Sou do tempo em que bodoque se chamava funda. Sou do tempo em que as donzelas se casavam virgens. Se uma delas se casasse sem o hímen, o recém-marido tinha o direito de dissolver na Justiça o casamento e devolver a moça para os pais dela. Meu Deus, a humilhação que sofria a pobrezinha, para o resto da vida!
-
Sou do tempo em que, meu
Deus, se comiam canjica e mogango com leite.
Sou do tempo em que se
usavam, para proteger ou enfeitar os sapatos masculinos, polainas, com tempo
bom; galochas, quando chovia.
Sou do tempo em que se matava a cobra e se
mostrava o pau.
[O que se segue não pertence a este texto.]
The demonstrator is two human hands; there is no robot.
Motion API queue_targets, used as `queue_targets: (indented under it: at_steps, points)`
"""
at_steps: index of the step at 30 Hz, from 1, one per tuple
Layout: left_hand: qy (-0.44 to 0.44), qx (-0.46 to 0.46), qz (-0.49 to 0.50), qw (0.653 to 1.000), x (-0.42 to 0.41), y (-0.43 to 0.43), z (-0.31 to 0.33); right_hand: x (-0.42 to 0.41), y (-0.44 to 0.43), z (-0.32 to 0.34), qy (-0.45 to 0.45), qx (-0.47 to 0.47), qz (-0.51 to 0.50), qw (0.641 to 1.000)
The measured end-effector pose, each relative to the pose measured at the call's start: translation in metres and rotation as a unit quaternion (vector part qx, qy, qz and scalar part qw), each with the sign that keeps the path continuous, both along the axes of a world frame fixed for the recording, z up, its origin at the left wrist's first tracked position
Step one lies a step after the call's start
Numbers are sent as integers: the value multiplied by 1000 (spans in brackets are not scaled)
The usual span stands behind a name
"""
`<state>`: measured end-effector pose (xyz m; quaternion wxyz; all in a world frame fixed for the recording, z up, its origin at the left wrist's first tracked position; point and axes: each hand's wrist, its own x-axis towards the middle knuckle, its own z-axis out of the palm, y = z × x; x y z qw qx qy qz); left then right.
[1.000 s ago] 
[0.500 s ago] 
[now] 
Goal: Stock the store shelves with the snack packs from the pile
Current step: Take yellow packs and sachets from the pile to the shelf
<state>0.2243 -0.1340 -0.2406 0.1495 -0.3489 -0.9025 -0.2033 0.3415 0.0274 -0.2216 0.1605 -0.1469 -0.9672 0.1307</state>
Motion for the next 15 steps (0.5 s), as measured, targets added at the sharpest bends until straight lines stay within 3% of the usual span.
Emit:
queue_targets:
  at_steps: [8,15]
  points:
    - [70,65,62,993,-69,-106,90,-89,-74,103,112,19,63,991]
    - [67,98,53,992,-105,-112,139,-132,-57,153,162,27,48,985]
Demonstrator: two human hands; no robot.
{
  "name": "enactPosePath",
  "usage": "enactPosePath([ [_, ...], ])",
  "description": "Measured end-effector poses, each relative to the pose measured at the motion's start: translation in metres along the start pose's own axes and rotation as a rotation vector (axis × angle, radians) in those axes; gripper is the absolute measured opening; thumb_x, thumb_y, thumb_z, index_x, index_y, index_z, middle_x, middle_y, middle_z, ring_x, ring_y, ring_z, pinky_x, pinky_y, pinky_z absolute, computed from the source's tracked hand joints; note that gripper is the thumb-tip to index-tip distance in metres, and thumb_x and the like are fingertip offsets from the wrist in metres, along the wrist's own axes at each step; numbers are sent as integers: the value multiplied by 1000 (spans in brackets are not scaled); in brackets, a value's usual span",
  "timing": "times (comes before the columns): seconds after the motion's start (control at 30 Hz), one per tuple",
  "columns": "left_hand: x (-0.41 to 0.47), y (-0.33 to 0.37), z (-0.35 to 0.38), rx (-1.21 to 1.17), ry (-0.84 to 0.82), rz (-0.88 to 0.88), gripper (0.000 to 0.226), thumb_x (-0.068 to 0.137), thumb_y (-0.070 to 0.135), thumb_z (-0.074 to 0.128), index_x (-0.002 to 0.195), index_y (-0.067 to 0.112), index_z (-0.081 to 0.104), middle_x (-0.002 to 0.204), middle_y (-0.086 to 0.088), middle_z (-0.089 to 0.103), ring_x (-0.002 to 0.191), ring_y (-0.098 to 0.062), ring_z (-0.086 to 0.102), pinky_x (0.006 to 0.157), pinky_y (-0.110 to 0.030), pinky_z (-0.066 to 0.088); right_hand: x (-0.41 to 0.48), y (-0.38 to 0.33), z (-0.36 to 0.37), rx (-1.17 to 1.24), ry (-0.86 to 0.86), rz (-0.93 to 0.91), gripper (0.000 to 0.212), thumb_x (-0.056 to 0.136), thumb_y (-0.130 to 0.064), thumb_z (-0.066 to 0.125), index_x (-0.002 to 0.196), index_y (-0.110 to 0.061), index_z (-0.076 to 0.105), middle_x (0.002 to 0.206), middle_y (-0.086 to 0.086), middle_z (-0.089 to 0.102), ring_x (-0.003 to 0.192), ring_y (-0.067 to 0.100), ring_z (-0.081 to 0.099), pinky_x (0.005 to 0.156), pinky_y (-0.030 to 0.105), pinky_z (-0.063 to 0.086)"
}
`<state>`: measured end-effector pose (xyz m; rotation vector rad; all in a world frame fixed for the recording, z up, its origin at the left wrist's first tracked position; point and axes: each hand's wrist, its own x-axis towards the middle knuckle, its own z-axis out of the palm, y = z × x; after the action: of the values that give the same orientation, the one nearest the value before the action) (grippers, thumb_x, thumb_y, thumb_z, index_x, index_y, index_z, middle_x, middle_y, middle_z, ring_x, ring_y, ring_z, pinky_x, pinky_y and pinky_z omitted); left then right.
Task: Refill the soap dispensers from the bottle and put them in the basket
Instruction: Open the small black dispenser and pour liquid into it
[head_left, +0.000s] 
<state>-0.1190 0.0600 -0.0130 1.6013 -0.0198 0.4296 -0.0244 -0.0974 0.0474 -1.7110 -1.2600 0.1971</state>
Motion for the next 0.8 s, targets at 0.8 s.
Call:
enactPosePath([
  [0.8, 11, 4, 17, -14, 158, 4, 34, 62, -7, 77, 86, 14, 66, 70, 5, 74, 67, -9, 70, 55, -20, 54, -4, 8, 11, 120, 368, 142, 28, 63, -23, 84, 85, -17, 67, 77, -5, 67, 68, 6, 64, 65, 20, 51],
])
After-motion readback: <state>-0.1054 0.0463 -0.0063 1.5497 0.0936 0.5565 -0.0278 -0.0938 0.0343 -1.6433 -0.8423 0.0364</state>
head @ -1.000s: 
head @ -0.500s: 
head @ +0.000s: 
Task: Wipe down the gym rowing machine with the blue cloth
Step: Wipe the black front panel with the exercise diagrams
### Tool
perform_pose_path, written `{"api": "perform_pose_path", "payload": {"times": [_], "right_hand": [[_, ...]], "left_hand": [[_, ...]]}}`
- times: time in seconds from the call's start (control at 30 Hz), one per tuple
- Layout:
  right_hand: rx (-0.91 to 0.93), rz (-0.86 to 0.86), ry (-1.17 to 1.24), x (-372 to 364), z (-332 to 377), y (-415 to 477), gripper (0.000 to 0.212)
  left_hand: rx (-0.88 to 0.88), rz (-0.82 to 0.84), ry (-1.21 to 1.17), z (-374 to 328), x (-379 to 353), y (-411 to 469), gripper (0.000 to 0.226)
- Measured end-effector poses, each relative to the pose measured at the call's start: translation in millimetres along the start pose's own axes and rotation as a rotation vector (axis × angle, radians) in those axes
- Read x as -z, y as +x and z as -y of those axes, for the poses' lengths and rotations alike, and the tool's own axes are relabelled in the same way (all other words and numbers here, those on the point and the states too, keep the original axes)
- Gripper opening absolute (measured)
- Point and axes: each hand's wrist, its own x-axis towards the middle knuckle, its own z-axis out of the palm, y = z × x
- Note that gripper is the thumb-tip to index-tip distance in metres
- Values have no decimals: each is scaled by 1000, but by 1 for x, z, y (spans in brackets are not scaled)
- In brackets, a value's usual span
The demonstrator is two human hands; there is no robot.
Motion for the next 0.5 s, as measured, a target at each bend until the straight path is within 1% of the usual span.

Era o tempo em que nado sem estilo se chamava
mata-cobra.
Sou do tempo em que se disputava tudo com o par ou ímpar nos
dedos da mão.
Sou do tempo em que armazém dentro de quartel se chamava
cantina. Sou do tempo em que se tiravam nos bailes as senhoritas para dançar e,
se elas se recusassem, isso era uma grave desfeita.
Sou do tempo do
confete, da serpentina e do lança-perfume que mais se cheirava do que se
lançava.
Sou do tempo da bolinha de inhaque e da bolinha de aço, que
curiosamente se chamava de aça. No jogo da infância, esta última levava todas as
de vidro pela frente.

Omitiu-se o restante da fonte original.